Bill: Wait. She’s leaving the field, Larry. What’s going on? Doesn’t she know we’re in the middle of a game here?

Larry: She’s called a time out. I guess we’re waiting for the next couple of minutes while she regains her composure.

Bill: That guy looks fidgety. He can hardly wait for her to get back in the huddle.

Larry: Well, at 211 pounds, he is a force to be reckoned with. But he’s also fast on his feet. If she’ll work with him, I’m pretty sure he’ll run this next play all the way to the in-zone.

Bill: She’s coming back in.

Larry: First and ten, Bill. It looks like he’s revving up.

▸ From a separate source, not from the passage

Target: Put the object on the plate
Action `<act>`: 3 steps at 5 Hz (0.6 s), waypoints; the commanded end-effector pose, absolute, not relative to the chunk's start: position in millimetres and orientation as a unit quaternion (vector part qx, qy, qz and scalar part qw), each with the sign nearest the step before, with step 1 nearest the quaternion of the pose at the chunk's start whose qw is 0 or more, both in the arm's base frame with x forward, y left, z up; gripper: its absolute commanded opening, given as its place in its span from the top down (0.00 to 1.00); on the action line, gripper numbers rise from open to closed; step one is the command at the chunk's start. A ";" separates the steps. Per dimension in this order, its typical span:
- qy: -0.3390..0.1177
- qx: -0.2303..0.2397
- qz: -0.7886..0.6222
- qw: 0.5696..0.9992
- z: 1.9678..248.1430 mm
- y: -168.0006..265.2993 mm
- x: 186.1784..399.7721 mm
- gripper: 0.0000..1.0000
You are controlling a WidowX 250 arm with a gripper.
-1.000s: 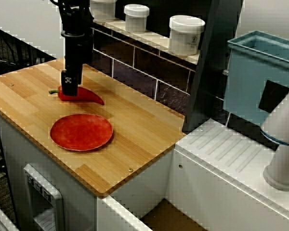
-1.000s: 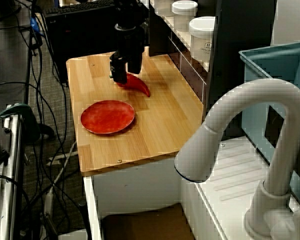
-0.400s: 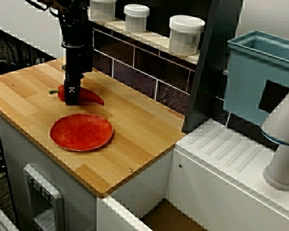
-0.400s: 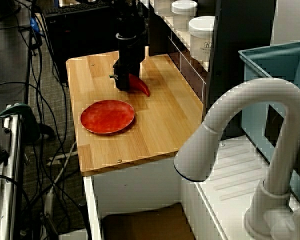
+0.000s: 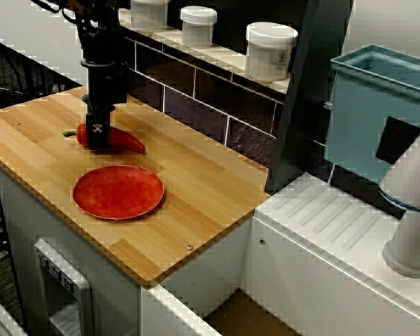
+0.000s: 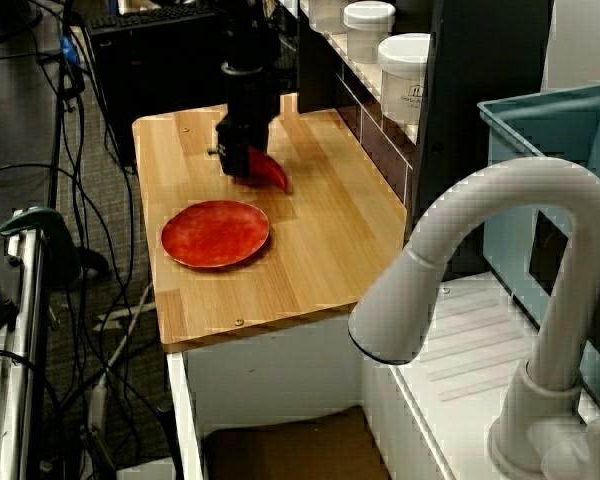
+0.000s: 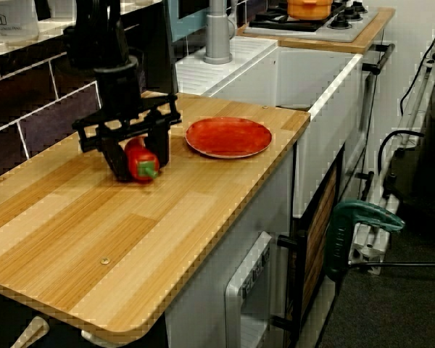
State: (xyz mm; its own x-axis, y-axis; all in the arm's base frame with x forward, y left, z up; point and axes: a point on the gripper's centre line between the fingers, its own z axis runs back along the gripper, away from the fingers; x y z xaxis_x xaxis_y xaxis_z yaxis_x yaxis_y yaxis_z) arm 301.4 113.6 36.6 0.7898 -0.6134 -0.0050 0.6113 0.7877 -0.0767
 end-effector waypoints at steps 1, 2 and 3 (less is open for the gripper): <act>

Bill: Wait, Larry. I think I just saw a flash of excitement across her face. She may be in this game after all.

Larry: Her record is mixed, Bill, but she’s worth betting on. He might just help her score as well this time.

Bill: Looking better. Although I don’t particularly understand that last play.

Larry: Well, that’s a team favorite. It doesn’t work for everyone, of course . . .

Bill: They are going for it! Check it out there. It isn’t the prettiest game I’ve ever seen, but I think they are going to score!

It makes me wonder, how important is the finesse, Larry? How important is the heart? What exactly sets this team on fire?

Larry: Well, Bill, while you were talking, they made a goal.

Bill: What? Already?

Larry: Yes, Bill. I think we can put this one in the win column for him, and the show column for her. This level of play isn’t going to get them a bowl invitation. It’s enough to keep them in the running, but not enough to cinch the deal.

Bill: Well, there’s always the next game. We’ll be rooting for them then.

So what do you think ESPN commentators would say about your sex life? What kind of season are you having? How can you improve your “game”?

It makes me wonder, how important is the finesse, Larry? How important is the heart? What exactly sets this team on fire?